Source records:

○ ○ ○ ○

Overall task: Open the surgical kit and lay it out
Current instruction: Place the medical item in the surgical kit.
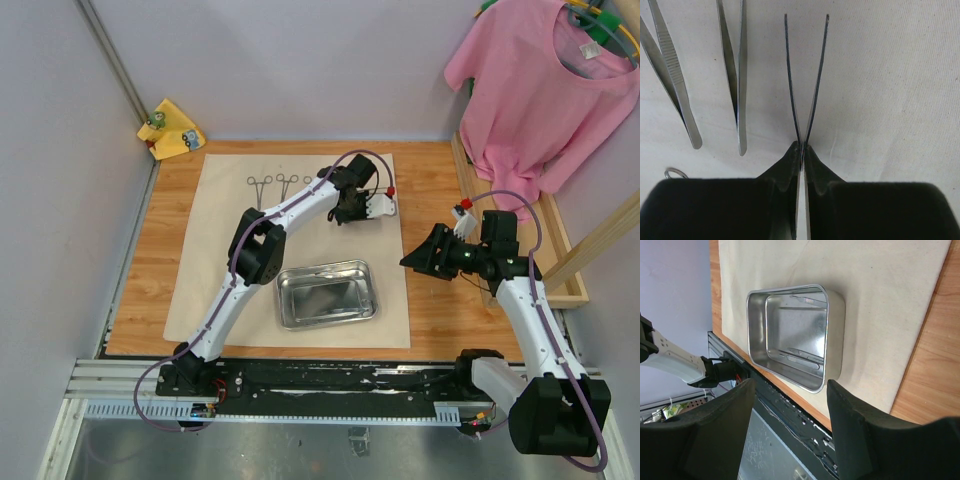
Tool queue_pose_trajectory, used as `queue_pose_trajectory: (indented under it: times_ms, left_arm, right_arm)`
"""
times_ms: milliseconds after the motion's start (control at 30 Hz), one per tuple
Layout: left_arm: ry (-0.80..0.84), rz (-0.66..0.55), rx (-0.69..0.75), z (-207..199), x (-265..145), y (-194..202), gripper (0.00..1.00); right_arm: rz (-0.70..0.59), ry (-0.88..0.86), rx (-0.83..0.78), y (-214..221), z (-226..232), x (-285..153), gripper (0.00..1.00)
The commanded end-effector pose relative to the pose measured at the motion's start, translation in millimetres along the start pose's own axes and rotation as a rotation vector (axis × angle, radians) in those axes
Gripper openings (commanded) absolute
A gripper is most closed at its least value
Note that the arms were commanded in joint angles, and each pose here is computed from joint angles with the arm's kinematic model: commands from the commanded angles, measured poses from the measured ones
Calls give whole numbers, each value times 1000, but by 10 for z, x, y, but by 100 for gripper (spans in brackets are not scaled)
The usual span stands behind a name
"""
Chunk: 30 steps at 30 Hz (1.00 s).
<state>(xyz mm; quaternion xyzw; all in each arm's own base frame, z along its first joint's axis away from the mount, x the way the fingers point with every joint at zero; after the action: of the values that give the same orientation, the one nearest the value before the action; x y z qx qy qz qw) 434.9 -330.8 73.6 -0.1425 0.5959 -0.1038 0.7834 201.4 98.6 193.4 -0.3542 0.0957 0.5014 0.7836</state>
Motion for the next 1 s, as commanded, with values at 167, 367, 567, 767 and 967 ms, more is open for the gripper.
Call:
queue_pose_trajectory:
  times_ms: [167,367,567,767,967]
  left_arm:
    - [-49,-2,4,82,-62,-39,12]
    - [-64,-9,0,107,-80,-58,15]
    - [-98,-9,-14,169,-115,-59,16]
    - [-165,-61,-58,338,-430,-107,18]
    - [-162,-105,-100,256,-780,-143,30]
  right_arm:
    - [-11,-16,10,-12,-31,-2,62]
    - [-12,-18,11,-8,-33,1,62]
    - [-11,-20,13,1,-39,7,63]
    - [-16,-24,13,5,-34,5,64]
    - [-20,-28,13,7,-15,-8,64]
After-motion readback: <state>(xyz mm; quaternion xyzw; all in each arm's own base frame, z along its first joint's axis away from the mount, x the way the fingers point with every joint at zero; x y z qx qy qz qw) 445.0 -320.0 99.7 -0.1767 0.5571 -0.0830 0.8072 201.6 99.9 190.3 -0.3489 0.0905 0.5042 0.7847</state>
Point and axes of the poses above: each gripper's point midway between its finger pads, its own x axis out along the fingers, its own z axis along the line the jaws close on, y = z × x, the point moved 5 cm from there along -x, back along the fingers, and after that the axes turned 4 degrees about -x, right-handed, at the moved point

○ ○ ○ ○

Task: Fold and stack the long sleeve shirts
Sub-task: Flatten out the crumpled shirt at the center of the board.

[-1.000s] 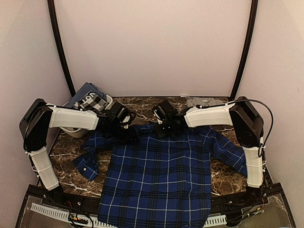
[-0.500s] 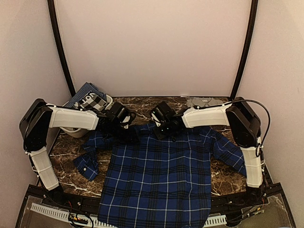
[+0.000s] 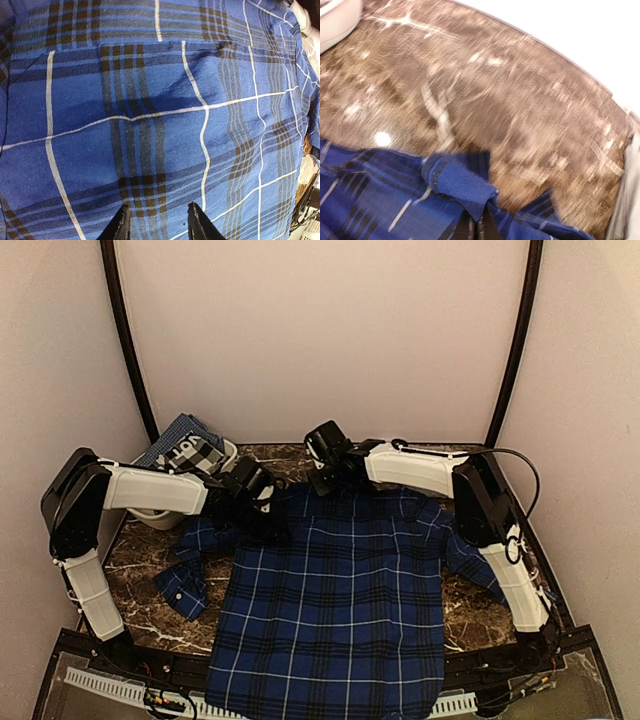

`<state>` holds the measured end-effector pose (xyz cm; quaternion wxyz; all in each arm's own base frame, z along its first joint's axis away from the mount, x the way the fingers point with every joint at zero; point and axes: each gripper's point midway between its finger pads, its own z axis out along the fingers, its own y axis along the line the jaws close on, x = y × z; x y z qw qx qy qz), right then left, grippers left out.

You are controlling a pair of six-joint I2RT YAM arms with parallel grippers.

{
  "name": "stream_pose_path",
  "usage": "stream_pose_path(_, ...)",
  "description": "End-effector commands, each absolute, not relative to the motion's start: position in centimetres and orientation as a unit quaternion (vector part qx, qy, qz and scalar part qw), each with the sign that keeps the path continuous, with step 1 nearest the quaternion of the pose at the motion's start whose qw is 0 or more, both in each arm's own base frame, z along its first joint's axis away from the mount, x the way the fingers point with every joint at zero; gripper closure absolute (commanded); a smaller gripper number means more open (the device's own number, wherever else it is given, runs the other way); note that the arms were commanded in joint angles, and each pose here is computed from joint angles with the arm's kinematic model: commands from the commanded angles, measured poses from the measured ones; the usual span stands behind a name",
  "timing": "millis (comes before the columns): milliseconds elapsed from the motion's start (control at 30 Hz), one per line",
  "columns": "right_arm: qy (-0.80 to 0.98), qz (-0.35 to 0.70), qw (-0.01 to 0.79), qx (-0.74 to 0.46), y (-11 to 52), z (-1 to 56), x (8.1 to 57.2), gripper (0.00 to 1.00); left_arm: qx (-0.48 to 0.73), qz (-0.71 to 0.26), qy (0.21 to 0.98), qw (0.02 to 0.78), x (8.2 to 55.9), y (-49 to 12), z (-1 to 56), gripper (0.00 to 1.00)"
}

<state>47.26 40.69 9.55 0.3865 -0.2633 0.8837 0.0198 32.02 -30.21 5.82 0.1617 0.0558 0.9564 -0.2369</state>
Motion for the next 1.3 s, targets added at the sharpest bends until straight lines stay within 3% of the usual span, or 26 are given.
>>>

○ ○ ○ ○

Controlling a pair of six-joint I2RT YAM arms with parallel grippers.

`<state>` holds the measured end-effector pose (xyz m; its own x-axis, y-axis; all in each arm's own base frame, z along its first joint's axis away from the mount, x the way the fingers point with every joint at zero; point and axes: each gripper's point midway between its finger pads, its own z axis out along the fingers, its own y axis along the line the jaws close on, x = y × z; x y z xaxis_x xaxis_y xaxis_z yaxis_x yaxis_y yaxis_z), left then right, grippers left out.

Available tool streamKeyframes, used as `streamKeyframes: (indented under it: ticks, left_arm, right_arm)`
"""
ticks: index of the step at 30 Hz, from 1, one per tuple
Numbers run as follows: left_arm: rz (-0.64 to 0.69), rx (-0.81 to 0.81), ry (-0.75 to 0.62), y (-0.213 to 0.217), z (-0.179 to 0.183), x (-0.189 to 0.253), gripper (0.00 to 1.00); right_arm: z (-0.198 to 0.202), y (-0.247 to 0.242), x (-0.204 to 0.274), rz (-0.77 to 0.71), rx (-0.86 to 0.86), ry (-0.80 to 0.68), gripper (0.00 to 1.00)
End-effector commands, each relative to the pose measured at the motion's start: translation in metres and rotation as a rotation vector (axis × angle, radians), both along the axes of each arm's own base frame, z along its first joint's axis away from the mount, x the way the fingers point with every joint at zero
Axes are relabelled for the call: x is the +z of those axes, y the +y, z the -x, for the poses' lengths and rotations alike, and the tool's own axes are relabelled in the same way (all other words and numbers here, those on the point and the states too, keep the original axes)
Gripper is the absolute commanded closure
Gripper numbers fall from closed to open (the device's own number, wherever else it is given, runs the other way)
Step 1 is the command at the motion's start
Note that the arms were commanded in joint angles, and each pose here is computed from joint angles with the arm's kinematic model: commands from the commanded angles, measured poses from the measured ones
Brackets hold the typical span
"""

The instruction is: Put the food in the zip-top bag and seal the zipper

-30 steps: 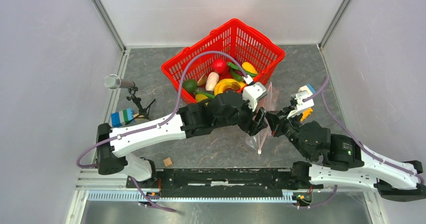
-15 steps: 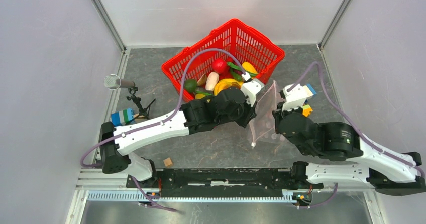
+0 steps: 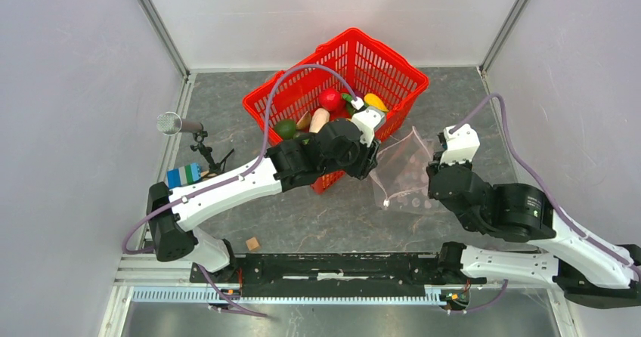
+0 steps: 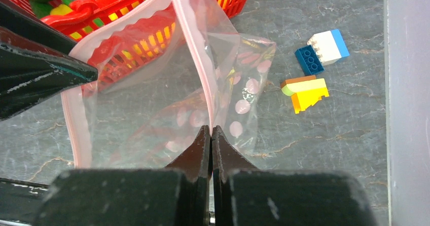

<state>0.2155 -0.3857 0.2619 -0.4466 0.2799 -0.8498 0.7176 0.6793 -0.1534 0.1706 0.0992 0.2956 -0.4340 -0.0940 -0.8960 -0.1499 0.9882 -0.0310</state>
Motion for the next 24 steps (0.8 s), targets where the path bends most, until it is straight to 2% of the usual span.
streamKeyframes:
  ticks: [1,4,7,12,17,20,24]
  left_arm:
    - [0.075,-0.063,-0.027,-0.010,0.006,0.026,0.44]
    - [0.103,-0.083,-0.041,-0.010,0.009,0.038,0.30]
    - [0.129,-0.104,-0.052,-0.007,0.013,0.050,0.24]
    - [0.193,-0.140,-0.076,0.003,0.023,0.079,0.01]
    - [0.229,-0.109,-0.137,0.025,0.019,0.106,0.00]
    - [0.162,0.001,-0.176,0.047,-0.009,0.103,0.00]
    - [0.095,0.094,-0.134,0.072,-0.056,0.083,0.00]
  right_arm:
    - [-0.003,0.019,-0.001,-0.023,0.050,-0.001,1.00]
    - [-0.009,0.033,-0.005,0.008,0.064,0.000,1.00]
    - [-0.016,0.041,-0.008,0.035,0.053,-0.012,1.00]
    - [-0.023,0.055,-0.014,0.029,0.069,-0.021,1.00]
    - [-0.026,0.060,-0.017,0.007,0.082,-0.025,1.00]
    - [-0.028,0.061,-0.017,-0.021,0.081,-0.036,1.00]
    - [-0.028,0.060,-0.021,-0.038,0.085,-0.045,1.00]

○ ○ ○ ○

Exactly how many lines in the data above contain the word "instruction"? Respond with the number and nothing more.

= Answer to this task =
2